What the task requires:
Copy the data exactly as it appears, and do not include any pictures.

Information supplied:
"""
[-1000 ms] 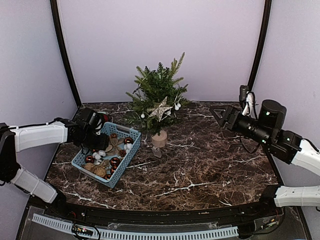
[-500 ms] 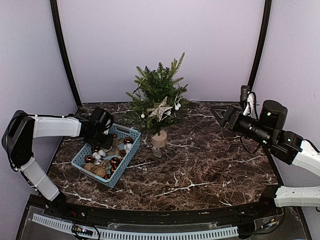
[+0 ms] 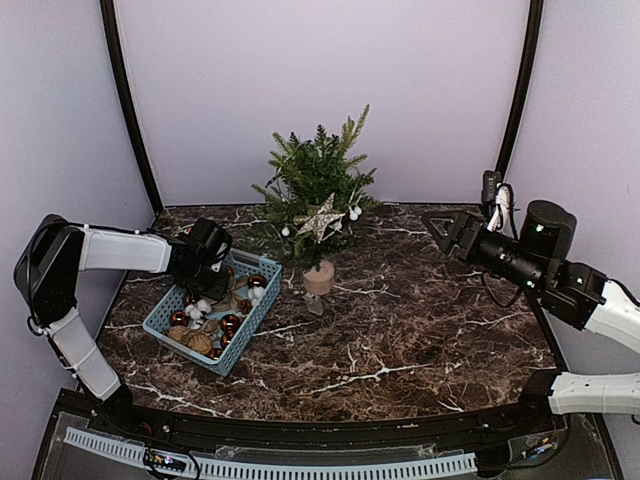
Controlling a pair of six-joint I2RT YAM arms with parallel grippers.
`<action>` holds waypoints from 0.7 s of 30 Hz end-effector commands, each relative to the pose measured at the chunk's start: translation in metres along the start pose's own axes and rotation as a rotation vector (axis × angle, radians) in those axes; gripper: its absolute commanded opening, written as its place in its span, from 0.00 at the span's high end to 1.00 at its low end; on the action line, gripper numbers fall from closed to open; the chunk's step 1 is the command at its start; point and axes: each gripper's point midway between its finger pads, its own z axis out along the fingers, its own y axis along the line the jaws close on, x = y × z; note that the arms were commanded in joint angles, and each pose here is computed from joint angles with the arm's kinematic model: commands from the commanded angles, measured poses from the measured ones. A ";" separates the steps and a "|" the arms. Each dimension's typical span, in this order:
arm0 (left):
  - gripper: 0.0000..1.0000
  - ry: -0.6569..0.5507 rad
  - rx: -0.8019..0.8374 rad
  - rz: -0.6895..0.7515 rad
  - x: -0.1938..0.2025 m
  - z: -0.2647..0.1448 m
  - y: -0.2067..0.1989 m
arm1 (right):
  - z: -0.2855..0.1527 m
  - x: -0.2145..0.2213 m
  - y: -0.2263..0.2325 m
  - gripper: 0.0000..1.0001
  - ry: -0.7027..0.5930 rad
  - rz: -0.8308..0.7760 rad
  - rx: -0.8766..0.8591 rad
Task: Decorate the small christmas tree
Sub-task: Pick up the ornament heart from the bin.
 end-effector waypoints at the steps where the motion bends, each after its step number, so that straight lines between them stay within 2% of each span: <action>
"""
Written answer:
[-1000 ms] 
[-500 ms] 
[+0 ms] 
Controlling a pair of six-joint I2RT YAM arms with parallel grippers.
`<action>` holds waypoints from 0.7 s of 30 Hz end-effector commands, each relative to the pose measured at the chunk's start: translation in metres along the start pose's own axes and rotation as a rotation vector (axis × angle, radians) in those axes; gripper: its absolute commanded opening, written as its place in its span, from 0.00 at the span's high end to 1.00 at its low end; on the action line, gripper numbers fall from closed to open; the chunk's step 1 is the command at its start; point and axes: each gripper's point midway between its finger pads, its own z axis out along the fingers, its own y axis along the line the jaws close on, x = y × z; note that the arms were commanded in joint angles, and each pose here is computed from joint angles with the arm's kinematic model: commands from the commanded angles, measured poses from the measured ones. A ";" separates the steps and a "|" the arms. Each dimension's typical span, in this order:
arm0 (left):
  - gripper: 0.0000..1.0000
  - ry: -0.6569..0.5507 rad
  - rx: -0.8019..0.8374 rad
  - rz: -0.6895..0.7515 rad
  - x: -0.1938..0.2025 m
  - z: -0.2647..0.1448 m
  - y: -0.2067..0.1989 m
arm1 (right):
  - z: -0.2855..0.1527 m
  - x: -0.2145..0.2213 m
  - y: -0.2263..0.2325 m
  - gripper: 0.0000..1.0001
  - ry: -0.7027..0.5930 rad
  - rz: -0.8308..0.7760 rad
  - rx: -0.8766..0.8591 rad
Task: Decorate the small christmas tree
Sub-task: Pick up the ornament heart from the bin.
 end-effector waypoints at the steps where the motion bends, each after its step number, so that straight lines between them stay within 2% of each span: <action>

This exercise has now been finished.